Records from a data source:
= = = =
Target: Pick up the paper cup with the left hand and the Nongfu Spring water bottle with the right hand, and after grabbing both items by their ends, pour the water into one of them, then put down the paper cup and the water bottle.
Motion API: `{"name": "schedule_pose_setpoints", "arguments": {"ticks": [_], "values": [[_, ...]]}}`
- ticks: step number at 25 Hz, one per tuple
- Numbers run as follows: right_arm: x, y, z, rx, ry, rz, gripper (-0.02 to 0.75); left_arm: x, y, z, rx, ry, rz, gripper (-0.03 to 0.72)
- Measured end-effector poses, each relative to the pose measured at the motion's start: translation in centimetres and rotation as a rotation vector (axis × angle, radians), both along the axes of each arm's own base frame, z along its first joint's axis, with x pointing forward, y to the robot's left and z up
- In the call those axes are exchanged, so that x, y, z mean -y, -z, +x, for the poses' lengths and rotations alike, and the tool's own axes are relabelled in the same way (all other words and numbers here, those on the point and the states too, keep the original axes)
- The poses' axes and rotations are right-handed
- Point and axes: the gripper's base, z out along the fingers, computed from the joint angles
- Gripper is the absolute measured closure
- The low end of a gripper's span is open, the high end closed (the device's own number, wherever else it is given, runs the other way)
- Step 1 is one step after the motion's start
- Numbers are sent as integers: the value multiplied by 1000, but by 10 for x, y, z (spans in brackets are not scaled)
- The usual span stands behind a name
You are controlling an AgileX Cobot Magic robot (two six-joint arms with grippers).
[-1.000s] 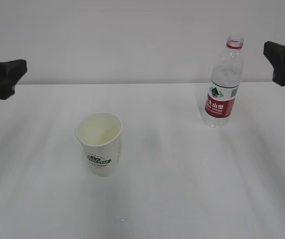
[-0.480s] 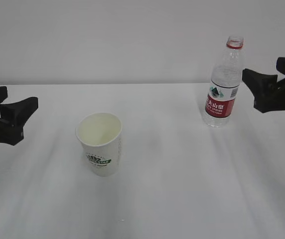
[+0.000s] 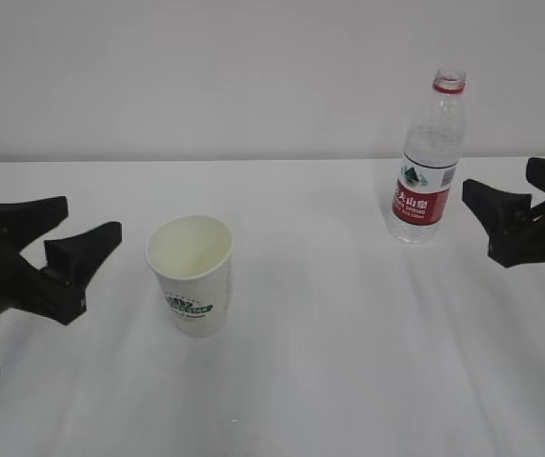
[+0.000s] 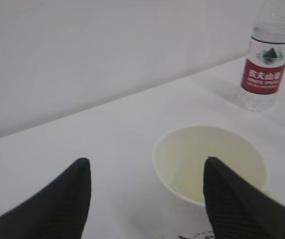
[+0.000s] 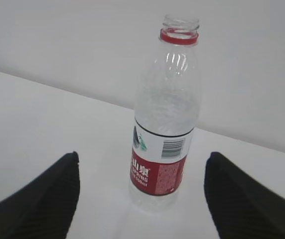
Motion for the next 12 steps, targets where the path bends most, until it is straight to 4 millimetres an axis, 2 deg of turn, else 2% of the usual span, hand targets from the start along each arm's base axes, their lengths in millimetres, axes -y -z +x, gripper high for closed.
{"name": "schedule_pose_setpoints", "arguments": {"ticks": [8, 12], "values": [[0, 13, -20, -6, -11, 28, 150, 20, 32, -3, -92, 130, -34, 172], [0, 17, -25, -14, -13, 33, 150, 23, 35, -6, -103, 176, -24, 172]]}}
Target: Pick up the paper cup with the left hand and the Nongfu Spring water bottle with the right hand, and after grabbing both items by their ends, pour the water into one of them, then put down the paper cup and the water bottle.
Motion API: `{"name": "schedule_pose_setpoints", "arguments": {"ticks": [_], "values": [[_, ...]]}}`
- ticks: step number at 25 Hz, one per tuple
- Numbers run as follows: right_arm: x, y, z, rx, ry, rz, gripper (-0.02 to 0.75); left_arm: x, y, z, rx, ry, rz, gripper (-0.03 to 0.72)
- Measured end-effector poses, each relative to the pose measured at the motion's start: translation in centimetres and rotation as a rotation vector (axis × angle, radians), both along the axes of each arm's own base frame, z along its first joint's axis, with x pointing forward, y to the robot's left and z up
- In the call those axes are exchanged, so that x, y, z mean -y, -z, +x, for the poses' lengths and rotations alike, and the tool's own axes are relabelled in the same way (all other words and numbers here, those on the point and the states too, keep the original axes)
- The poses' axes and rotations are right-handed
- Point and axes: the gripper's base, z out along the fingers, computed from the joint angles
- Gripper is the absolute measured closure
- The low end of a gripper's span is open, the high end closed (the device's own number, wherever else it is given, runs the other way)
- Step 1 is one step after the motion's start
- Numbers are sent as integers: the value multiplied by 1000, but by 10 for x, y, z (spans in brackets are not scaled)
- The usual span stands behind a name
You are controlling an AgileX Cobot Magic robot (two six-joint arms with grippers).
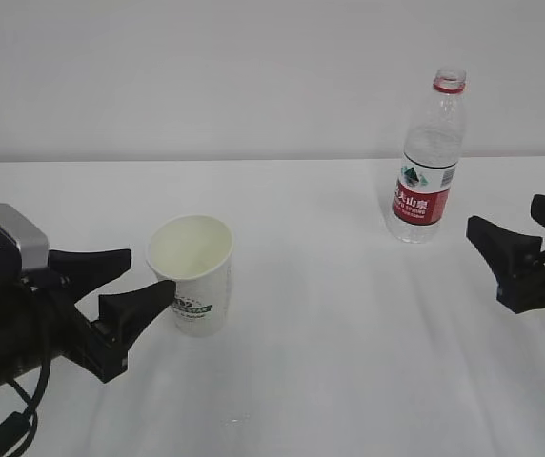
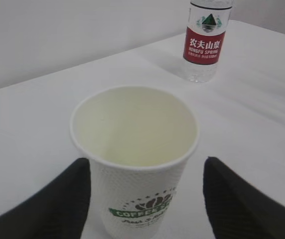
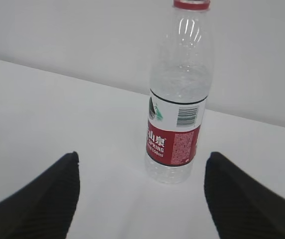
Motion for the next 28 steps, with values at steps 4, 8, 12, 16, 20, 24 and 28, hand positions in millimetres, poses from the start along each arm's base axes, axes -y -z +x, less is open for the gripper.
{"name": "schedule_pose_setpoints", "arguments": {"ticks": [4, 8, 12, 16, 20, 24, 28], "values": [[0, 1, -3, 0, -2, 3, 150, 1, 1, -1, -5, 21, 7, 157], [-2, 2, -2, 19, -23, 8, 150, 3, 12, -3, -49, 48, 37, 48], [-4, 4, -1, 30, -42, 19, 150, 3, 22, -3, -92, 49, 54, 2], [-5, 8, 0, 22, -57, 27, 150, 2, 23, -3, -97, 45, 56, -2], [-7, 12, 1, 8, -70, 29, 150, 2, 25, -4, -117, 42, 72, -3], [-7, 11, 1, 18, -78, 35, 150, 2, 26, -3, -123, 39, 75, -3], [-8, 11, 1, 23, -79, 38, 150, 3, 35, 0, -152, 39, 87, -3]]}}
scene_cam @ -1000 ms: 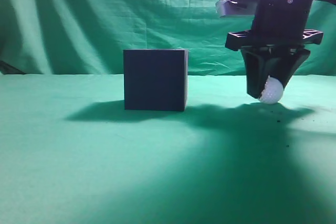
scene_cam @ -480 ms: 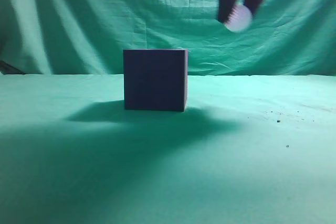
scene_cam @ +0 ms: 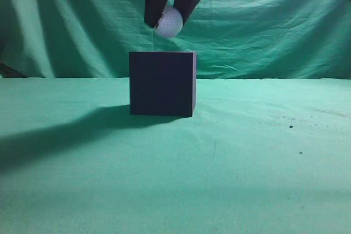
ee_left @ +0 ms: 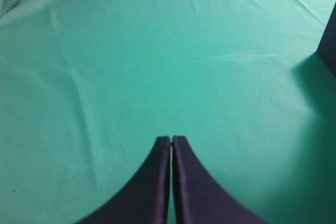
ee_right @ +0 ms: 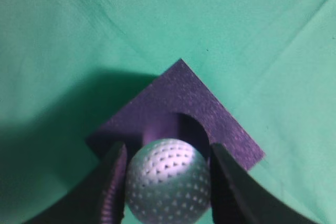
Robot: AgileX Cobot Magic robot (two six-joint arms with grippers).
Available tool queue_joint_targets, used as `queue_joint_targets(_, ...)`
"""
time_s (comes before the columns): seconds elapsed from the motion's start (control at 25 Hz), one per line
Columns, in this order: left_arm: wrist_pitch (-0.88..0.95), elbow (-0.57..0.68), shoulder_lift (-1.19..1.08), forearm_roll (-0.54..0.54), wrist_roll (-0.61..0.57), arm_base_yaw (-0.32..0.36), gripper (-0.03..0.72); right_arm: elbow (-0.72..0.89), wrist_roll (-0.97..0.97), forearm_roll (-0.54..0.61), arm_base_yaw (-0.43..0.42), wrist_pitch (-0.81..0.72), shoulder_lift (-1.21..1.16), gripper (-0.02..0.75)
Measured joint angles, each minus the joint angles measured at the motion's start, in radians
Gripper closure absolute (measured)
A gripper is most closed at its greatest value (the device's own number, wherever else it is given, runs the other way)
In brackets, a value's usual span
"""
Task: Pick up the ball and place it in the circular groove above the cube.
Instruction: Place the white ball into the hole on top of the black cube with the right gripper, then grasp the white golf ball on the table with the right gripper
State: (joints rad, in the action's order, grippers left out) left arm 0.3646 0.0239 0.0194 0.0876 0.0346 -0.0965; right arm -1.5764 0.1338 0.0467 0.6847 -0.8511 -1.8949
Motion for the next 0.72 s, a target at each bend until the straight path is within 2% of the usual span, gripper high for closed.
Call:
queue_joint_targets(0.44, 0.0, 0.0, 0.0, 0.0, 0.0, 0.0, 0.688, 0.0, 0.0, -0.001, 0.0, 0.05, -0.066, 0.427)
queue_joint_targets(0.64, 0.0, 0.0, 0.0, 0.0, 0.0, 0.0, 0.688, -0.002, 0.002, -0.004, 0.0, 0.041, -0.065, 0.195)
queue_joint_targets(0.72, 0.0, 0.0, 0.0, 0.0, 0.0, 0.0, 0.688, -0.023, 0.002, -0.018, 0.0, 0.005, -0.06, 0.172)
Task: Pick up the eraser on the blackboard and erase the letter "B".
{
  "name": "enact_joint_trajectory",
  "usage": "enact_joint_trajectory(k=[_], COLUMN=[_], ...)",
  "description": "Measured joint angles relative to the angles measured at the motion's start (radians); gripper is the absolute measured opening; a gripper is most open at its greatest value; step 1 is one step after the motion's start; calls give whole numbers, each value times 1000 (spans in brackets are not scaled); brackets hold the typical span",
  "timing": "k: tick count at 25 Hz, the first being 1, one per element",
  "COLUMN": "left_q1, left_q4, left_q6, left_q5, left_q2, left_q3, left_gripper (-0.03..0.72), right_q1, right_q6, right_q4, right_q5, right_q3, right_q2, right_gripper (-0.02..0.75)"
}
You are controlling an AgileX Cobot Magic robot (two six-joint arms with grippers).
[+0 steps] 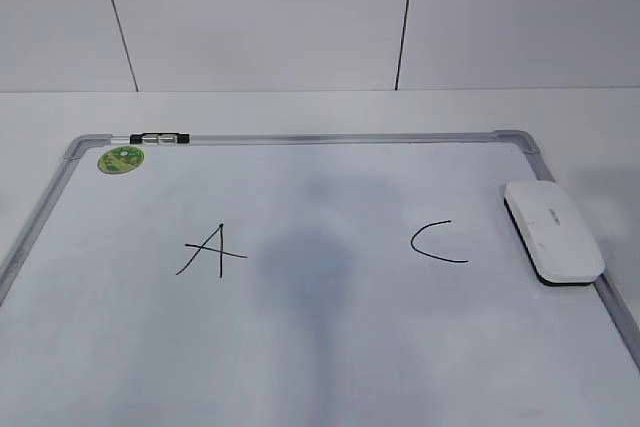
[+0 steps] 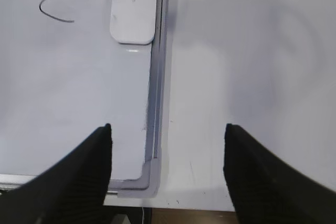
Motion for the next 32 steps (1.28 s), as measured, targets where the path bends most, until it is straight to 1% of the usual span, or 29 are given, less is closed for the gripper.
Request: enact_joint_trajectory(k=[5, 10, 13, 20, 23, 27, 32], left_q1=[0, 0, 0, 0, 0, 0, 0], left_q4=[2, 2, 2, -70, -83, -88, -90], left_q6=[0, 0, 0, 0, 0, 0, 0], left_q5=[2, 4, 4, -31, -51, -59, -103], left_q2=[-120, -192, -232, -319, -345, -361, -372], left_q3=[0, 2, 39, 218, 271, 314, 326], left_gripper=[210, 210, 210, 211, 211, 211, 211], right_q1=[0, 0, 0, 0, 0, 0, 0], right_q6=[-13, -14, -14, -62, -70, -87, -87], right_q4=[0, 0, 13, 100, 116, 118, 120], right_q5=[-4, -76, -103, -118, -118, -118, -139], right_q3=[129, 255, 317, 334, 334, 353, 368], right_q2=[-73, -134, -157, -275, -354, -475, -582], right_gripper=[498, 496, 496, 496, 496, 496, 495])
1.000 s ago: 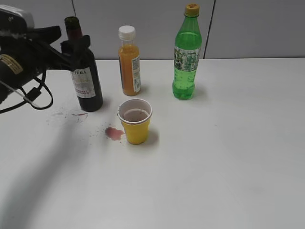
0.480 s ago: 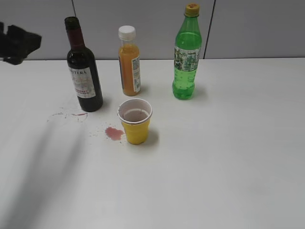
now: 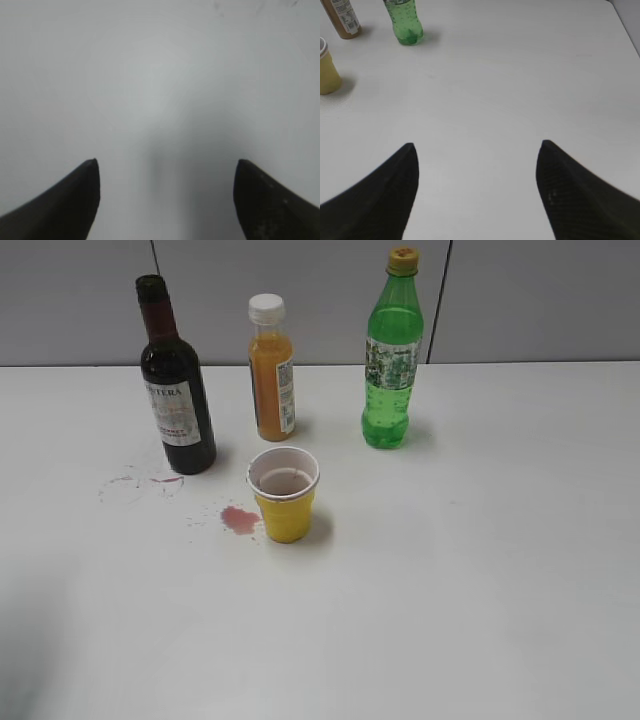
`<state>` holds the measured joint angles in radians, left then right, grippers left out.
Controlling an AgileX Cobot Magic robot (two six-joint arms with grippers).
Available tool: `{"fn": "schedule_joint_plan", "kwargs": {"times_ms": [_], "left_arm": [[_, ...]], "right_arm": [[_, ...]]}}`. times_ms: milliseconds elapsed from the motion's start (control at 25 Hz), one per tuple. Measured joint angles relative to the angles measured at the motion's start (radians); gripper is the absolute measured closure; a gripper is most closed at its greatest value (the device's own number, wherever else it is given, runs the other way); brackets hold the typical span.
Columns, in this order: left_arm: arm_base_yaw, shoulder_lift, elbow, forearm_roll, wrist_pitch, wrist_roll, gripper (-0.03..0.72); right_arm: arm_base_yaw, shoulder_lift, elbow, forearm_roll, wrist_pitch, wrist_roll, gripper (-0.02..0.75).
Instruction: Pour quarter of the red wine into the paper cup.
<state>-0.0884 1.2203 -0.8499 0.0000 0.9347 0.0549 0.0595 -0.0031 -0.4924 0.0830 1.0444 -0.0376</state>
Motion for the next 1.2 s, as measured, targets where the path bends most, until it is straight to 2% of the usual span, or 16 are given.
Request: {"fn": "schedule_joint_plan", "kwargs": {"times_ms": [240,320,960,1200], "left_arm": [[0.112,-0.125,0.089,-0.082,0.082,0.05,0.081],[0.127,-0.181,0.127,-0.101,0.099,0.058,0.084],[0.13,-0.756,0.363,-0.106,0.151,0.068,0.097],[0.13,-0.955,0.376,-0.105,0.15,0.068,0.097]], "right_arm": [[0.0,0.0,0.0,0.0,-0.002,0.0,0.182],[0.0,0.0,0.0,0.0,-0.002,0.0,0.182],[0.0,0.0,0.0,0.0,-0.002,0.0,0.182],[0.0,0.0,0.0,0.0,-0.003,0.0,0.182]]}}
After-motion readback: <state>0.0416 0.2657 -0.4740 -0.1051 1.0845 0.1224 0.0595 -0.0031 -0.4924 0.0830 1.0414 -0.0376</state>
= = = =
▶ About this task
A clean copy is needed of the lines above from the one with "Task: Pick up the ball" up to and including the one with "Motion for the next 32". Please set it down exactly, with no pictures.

▶ Task output
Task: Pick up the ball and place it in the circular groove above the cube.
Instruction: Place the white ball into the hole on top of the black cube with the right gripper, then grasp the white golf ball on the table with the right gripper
State: (joints rad, in the action's order, grippers left out) left arm 0.3646 0.0239 0.0194 0.0876 0.0346 -0.0965; right arm -1.5764 0.1338 0.0467 0.6847 -0.8511 -1.8949
Motion for the next 0.72 s, a target at each bend until the straight path is within 2% of the usual span, gripper high for closed.
Call:
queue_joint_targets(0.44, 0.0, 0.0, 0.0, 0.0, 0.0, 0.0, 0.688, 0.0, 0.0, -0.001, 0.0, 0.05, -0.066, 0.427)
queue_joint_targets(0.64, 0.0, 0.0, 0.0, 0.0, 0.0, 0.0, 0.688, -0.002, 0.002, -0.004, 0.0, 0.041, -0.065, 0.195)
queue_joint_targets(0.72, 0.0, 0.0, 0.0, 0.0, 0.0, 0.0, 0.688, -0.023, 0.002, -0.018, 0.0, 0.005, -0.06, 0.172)
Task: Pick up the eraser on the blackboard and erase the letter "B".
{
  "name": "enact_joint_trajectory",
  "usage": "enact_joint_trajectory(k=[_], COLUMN=[_], ...)",
  "description": "Measured joint angles relative to the angles measured at the motion's start (radians); gripper is the absolute measured opening; a gripper is most open at its greatest value; step 1 is one step after the motion's start; calls give whole numbers, each value times 1000 (spans in brackets are not scaled); brackets hold the typical span",
  "timing": "k: tick count at 25 Hz, the first being 1, one per element",
  "COLUMN": "left_q1, left_q4, left_q6, left_q5, left_q2, left_q3, left_gripper (-0.03..0.72), right_q1, right_q6, right_q4, right_q5, right_q3, right_q2, right_gripper (-0.02..0.75)"
}
You are controlling an AgileX Cobot Magic robot (two six-joint arms with grippers).
[+0 steps] 
[+0 steps] 
Motion for the next 32 steps (1.28 s), as measured, targets where the path bends most, until it is straight to 1% of the usual span, or 29 are given, less is closed for the gripper.

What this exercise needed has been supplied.